Overview of Battery
Batteries are everywhere but often ignored, which form the backbone of our technology-driven world. From the smallest hearing aid to the largest electric vehicle, batteries empower countless gadgets and machines.This article from JMChip Electronics will show the characteristics of batteries, exploring their types and working principles.
Battery
Contents
What is a battery and How does it work?
An electric battery serves as a vital source of electric power, comprising one or more electrochemical cells that are equipped with external connections to provide energy to electrical devices. When a battery is in use and supplying power, it has two main terminals: the positive terminal, which is referred to as the cathode, and the negative terminal, known as the anode.The negative terminal of a battery is marked as such because it acts as the source of electrons. These electrons flow through an external electric circuit, traveling from the negative terminal to the positive terminal. This flow of electrons is what powers the connected electrical device.When a battery is connected to an external electric load, a chemical reaction known as a redox reaction occurs inside the battery. During this reaction, high-energy reactants are converted into lower-energy products. The difference in free energy between the reactants and the products is harnessed and delivered to the external circuit in the form of electrical energy. This process allows the battery to provide the necessary power to operate various electrical devices efficiently.

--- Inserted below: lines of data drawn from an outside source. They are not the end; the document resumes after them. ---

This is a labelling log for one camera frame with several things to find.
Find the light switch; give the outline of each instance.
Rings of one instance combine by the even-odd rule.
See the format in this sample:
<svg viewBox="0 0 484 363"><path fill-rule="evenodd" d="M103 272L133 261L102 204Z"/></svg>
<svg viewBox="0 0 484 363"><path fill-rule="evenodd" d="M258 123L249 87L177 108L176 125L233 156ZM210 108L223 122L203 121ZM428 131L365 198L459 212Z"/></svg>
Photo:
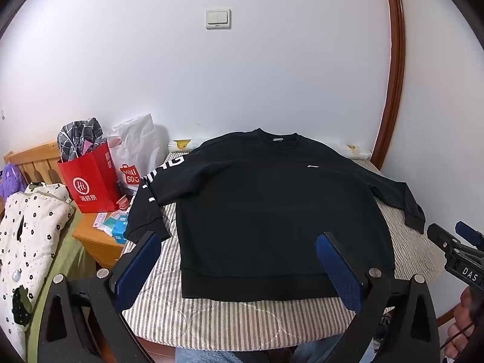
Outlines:
<svg viewBox="0 0 484 363"><path fill-rule="evenodd" d="M231 10L228 8L220 8L206 11L205 26L207 28L230 28Z"/></svg>

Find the black cable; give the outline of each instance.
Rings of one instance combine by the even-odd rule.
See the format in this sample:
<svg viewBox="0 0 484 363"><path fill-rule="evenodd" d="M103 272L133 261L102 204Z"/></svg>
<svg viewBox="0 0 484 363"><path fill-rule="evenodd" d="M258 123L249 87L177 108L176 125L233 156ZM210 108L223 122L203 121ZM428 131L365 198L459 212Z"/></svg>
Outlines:
<svg viewBox="0 0 484 363"><path fill-rule="evenodd" d="M466 326L465 328L463 328L459 333L457 333L456 335L453 335L451 338L449 338L445 343L444 345L442 345L442 347L440 347L440 349L443 349L445 348L445 346L447 344L449 344L449 342L451 342L452 340L454 340L454 338L456 338L457 336L460 336L463 332L465 332L466 330L468 330L468 328L470 328L471 326L473 325L473 323L471 323L469 326Z"/></svg>

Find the black sweatshirt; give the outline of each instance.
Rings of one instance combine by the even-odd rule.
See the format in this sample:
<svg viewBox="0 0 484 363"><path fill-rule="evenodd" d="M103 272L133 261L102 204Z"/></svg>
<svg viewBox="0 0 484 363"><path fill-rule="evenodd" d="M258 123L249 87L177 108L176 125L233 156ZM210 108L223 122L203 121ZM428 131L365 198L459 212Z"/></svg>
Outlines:
<svg viewBox="0 0 484 363"><path fill-rule="evenodd" d="M394 275L390 233L374 197L402 209L406 224L423 233L424 213L405 183L296 133L234 132L147 175L125 237L170 237L160 206L176 201L184 298L337 296L316 256L323 232L333 232L365 269Z"/></svg>

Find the purple plush toy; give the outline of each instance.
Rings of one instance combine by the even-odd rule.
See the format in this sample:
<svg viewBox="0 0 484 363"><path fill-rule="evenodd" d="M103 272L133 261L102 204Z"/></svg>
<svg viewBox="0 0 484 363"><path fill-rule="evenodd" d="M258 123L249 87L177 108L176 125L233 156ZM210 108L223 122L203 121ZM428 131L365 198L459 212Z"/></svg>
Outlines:
<svg viewBox="0 0 484 363"><path fill-rule="evenodd" d="M0 181L0 196L3 203L7 198L16 192L24 192L27 188L24 177L20 173L20 169L14 163L9 162L3 168L2 181Z"/></svg>

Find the polka dot quilt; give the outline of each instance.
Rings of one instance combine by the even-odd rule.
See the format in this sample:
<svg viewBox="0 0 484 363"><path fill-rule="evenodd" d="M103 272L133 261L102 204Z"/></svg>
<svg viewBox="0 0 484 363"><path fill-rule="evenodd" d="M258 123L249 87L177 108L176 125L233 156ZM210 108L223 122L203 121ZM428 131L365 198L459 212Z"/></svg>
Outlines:
<svg viewBox="0 0 484 363"><path fill-rule="evenodd" d="M25 360L25 330L74 213L62 184L30 186L9 196L0 223L0 327Z"/></svg>

Working principle of a battery
Types and Applications of Battery
Batteries can be broadly classified into primary (non-rechargeable) and secondary (rechargeable) categories. Primary batteries, like alkaline and lithium manganese dioxide, are designed for single-use and are commonly found in remote controls and flashlights. Secondary batteries, on the other hand, can be recharged and reused multiple times, with lithium-ion being the most prominent type due to its high energy density and long lifespan.
Primary batteries or non-rechargeable batteries
A primary battery, also known as a non-rechargeable battery, is a type of battery that is designed for single use and cannot be recharged. Once the chemical reaction within the battery has taken place and the energy has been exhausted, the battery cannot be reused and must be disposed of. Primary batteries are commonly used in a variety of devices that require a compact, reliable, and inexpensive power source. These include remote controls, clocks, calculators, small toys, and other low-power electronic devices. They are often chosen for these applications because they are cheap, easy to use, and do not require the user to have access to a charging source.
Primary batteries
Types:
Alkaline battery: These batteries typically derive energy from the reaction between zinc metal and manganese dioxide.

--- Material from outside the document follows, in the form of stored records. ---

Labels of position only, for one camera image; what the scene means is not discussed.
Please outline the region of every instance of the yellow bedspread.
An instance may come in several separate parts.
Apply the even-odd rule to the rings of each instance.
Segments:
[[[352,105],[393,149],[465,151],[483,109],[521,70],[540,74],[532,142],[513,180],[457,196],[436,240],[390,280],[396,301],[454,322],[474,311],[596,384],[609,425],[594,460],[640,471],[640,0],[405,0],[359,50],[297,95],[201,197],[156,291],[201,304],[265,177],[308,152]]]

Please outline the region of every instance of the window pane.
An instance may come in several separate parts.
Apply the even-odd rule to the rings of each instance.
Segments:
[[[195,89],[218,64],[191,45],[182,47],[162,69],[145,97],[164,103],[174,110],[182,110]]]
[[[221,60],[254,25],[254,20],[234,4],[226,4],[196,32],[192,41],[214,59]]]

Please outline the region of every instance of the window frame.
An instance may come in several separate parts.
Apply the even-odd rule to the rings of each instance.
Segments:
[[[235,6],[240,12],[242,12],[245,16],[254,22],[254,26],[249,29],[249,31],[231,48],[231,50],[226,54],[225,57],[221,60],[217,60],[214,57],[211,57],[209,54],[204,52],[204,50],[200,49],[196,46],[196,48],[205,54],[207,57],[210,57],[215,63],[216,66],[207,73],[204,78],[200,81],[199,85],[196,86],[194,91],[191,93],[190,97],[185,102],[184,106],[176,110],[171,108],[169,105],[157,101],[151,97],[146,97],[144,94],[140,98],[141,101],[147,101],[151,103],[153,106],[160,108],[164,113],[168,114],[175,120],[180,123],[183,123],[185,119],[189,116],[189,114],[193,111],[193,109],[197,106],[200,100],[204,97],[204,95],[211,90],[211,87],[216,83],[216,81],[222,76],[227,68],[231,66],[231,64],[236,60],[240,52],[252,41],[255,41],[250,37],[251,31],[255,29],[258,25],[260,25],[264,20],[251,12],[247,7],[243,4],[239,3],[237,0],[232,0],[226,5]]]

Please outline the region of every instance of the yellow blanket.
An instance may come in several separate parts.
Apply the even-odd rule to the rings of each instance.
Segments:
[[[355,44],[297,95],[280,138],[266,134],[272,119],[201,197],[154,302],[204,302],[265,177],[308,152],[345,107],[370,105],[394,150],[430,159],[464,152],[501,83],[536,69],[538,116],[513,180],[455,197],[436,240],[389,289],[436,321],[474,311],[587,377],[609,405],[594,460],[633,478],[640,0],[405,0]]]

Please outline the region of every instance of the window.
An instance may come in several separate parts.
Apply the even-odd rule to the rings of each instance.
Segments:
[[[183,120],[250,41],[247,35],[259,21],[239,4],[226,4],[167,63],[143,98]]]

Dry battery: A dry battery uses an electrolyte in the form of a paste to be less susceptible to leakage, which is commonly used for portable electrical devices.
Mercury battery: Mercury batteries are used in the shape of button cells for watches, hearing aids, cameras and calculators, and in larger forms for other applications.
Lithium metal battery: Lithium metal batteries stand apart from other batteries because of their high charge density and high cost per unit.
Secondary batteries or rechargeable batteries
A secondary battery, also known as a rechargeable battery, is a type of battery that can be recharged and used multiple times. Unlike primary batteries, which are designed for single use and cannot be recharged, secondary batteries utilize the reversibility of electrochemical reactions to allow for repeated charging and discharging cycles. Secondary batteries are commonly used in a wide range of applications, including electric vehicles, portable electronics, and energy storage systems. They offer several advantages over primary batteries, including higher energy density, longer operating times, and reduced waste generation.
Secondary battery
Types:
Aluminium-ion battery: In the battery, aluminium ions serve as charge carriers. The use of Al metal anode provides increased safety as it has better air stability. Aluminium also transfers energy more efficiently.
Calcium battery: Calcium batteries are regarded as a recognized alternative to Li-ion technology due to their similar performance, significantly greater abundance, and lower cost.
Metal–air electrochemical battery: The specific capacity and energy density of metal-air electrochemical battery is higher than that of lithium-ion batteries, making them a prime candidate for use in electric vehicles.
Environmental Impact
While batteries have revolutionized our lives, their disposal poses significant environmental challenges. Traditional lead-acid batteries contain heavy metals that will pollute soil and water if not properly recycled. Lithium-ion batteries, while more efficient, also present disposal issues due to their complex composition and potential for thermal runaway. In order to protect the environment, we should take efforts right now, such as advancing recycling technologies, promoting the use of more eco-friendly materials, and designing batteries for easier disassembly and recycling.
Wrapping Up
As a device that can convert chemical energy into electricity, the battery plays a vital role in modern social life. Now there are some manufactures such as STMicroelectronics and Texas Instruments are committed to producing high-quality batteries.
With the advancement of science and technology and the global emphasis on sustainable development, battery technology is experiencing rapid development. In the future, the battery industry is expected to make more significant progress in technological innovation, recycling, sustainable development and policy support.